TRY IT:
Bring together copies of the lines in the data below that contain the word "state".

DATASET SECTION:
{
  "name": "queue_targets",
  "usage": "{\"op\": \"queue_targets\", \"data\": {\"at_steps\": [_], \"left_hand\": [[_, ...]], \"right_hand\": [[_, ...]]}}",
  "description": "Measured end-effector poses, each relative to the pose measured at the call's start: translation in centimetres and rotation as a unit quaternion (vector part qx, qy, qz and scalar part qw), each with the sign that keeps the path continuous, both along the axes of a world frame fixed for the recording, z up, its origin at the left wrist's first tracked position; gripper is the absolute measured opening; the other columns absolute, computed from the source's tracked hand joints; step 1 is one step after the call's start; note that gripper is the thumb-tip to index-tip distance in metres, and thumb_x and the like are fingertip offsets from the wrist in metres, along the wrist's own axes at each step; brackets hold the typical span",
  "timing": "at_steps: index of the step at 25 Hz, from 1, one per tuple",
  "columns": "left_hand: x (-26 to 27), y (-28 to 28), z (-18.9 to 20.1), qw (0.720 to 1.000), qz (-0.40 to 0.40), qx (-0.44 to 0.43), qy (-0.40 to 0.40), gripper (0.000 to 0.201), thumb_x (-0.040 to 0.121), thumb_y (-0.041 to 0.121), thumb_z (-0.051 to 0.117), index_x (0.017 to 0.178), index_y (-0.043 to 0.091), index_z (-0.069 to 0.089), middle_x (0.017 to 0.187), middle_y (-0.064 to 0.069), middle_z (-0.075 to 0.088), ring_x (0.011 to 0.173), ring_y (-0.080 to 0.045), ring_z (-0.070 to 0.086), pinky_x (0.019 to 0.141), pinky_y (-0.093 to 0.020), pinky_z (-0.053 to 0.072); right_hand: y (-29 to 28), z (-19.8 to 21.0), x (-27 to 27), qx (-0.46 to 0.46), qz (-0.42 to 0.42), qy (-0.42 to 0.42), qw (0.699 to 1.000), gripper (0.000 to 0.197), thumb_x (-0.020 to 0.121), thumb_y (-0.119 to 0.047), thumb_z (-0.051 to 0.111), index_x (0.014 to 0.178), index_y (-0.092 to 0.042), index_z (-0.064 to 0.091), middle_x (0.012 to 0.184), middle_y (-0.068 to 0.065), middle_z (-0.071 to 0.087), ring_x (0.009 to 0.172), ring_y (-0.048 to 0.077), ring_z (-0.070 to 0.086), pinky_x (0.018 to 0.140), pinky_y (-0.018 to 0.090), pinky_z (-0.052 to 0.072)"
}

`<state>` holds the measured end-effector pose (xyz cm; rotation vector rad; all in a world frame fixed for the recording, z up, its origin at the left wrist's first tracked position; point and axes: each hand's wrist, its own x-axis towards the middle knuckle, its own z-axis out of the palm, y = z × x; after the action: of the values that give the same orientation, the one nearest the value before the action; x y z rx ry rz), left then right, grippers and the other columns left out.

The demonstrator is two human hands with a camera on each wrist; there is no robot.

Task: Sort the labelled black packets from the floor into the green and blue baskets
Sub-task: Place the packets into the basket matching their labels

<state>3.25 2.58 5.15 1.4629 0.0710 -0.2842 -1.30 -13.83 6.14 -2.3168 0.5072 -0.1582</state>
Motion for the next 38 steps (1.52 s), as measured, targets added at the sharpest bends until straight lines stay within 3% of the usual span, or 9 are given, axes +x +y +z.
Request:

WRITTEN SOLUTION:
`<state>` holds the measured end-effector pose (xyz cm; rotation vector rad; all in a world frame fixed for the recording, z up, its origin at the left wrist's first tracked position; point and axes: each hand's wrist, its own x-axis towards the middle knuckle, its own z-axis out of the palm, y = z × x; after the action: of the values that give the same orientation, the one nearest the value before the action; x y z rx ry rz), left then right, grippers and the other columns left out.
<state>3.25 2.58 5.15 1.4629 0.0710 -0.2842 -1.30 -13.83 6.14 -2.3168 0.5072 -0.1582</state>

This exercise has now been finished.